Former U.S. President Donald Trump withdrew the United States from the agreement three years later and imposed crippling sanctions on Iran’s economy. Tehran responded by increasing its nuclear enrichment activities, edging closer to the levels of purity required for atomic weapons.
With a new administration in the White House, U.S. allies in Europe are hoping that the escalating crisis can be stopped in its tracks and that both sides can be tempted to return to the negotiating table.
U.S. President Joe Biden has indicated his willingness to rejoin the nuclear deal, known as the Joint Comprehensive Plan of Action (JCPOA), if Tehran halts uranium enrichment and returns to its obligations under the agreement.
“President Biden has been very clear in saying that if Iran comes back into full compliance with its obligations under the JCPOA, the United States would do the same thing,” U.S. Secretary of State Antony Blinken told reporters on January 27. “And then, we would use that as a platform to build with our allies and partners what we called a longer and stronger agreement and to deal with a number of other issues that are deeply problematic in the relationship with Iran.”

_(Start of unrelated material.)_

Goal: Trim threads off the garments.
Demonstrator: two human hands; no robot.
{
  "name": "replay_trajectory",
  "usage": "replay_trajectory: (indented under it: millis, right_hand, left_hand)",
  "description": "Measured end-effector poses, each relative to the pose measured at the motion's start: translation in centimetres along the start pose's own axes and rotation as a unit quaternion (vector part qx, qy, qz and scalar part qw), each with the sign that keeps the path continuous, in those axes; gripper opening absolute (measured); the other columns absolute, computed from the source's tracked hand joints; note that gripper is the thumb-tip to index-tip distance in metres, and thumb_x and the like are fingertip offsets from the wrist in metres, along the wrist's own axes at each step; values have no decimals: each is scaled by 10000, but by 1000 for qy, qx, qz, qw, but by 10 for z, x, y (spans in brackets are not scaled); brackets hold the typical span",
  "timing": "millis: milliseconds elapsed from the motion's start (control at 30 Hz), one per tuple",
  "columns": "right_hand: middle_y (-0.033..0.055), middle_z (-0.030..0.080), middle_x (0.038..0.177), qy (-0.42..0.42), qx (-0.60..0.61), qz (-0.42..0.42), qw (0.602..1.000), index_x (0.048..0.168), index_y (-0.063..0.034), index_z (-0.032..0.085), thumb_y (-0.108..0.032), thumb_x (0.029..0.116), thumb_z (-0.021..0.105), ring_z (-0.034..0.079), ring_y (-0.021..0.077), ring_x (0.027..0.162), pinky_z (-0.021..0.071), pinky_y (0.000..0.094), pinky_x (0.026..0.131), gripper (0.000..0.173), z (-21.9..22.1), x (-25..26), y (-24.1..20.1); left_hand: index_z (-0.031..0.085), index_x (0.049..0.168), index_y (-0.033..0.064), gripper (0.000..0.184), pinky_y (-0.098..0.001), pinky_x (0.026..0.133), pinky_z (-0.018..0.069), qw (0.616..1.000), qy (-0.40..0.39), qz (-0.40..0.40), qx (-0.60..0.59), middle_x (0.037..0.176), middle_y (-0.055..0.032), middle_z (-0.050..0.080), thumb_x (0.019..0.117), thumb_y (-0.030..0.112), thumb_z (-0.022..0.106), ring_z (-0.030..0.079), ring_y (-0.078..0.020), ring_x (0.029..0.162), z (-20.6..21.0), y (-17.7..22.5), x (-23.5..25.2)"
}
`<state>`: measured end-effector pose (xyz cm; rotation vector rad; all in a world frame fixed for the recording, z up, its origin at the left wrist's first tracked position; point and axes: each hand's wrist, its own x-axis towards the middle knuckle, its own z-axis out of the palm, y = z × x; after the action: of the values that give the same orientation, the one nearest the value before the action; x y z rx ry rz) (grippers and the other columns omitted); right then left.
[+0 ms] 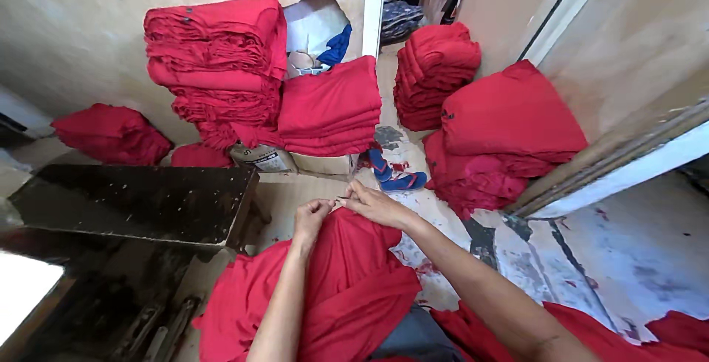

Blinken said that point remains a long way off.
“Iran is out of compliance on a number of fronts, and it would take some time should it make the decision to do so for it to come back into compliance and time for us then to assess whether it was meeting its obligations. So, we’re not there yet, to say the least,” he said.
Iran’s Foreign Minister Mohammad Javad Zarif suggested Monday that an EU official could “choreograph” moves between the United States and Iran to help the two countries overcome their impasse.
Zarif’s comments to CNN International were a shift in his previous position in which he said the United States should remove U.S. sanctions before Iran returned to the deal.
Each government has said it wants the other to come back into compliance with the nuclear deal first.
“There can clearly be a mechanism to either synchronize it or coordinate what can be done,” he said, when asked how to bridge the gap between the United States and Iran.
On Thursday, Iran announced it had produced 17 kilograms of 20% enriched uranium — a short step away from weapons-grade 90% uranium enrichment, and in clear breach of the JCPOA.
Tehran said the U.S. withdrawal from the JCPOA severely damaged trust in the West and is demanding that the United States eliminate sanctions imposed under Trump.
“As soon as they practically fulfill their commitments, [Iran will do as well], which means removal of the entire sanctions,” Iranian Parliament speaker Mohammad Bagher Qalibaf told lawmakers January 28.
There is hope on all sides that the nuclear deal can be saved, said Julie Norman, a Middle East security analyst at University College London.
“Both of the major parties are at least vocally, rhetorically, suggesting that they’re willing to come back to this agreement, but each kind of wanting the other side to make the first move,” she said.
Critics argue that the Biden administration should not consider a return to the deal.
“The Middle East of 2021 is not at all the Middle East of 2015 when the deal was negotiated, or 2018 even when the U.S. left that accord,” said Behnam Ben Taleblu of the Washington-based Foundation for Defense of Democracies (FDD).
“And more importantly, Iran is in gross violation of that deal. Iran is hoping to weaponize time by adding more capability to its nuclear program, recreating more facts on the ground and trying to push the Biden administration to as speedily as possible return to the deal or return to offering some kind of sanctions relief.”
Allies in Europe are pushing for the United States to rejoin. Fellow signatories China and Russia also support the deal.
“In Europe, there’s an enormous hope that the JCPOA can be resurrected,” said Erica Moret of the Global Governance Center at the Graduate Institute of Geneva.
“First of all, in terms of commitment, global commitment to multilateralism or global governance. And secondly, the fact that there is now a really important window within which there is a stronger chance of resuming the deal,” said Moret, who also chairs the Geneva International Sanctions Network.
Trump accused Iran of developing an illegal ballistic missile program and supporting terrorism in the region. He imposed new sanctions on vast swaths of Iran’s economy, part of what Trump termed a “maximum pressure” campaign.
The sanctions simply do not work, said Moret. “Those kinds of measures that affect an entire population can only be counterproductive and don’t help a government like the United States reach its stated policy objectives.”
Behnam Ben Taleblu, a senior fellow at FDD, argues the sanctions were effective.
“When it comes to maximum pressure, a policy that is largely but not exclusively economic, it has done more damage to the Iranian economy unilaterally and in record time, when compared to a decade-plus of multilateral measures against the Islamic Republic. Maximum pressure simply didn’t have enough time to work,” he said.
The political calculations in Tehran and Washington are further complicated by Iran’s presidential election, scheduled for June 18. Incumbent Hassan Rouhani is under pressure from hard-liners to abandon the nuclear deal altogether. Many Iranians feel the agreement failed to deliver economic benefits, said Norman.
“So, there’s some urgency on Rouhani’s side to get this process moving relatively quickly,” Norman said, adding that the future of the JCPOA largely depends on whether either side is willing to make the first move. Iran has said its nuclear program is for peaceful purposes.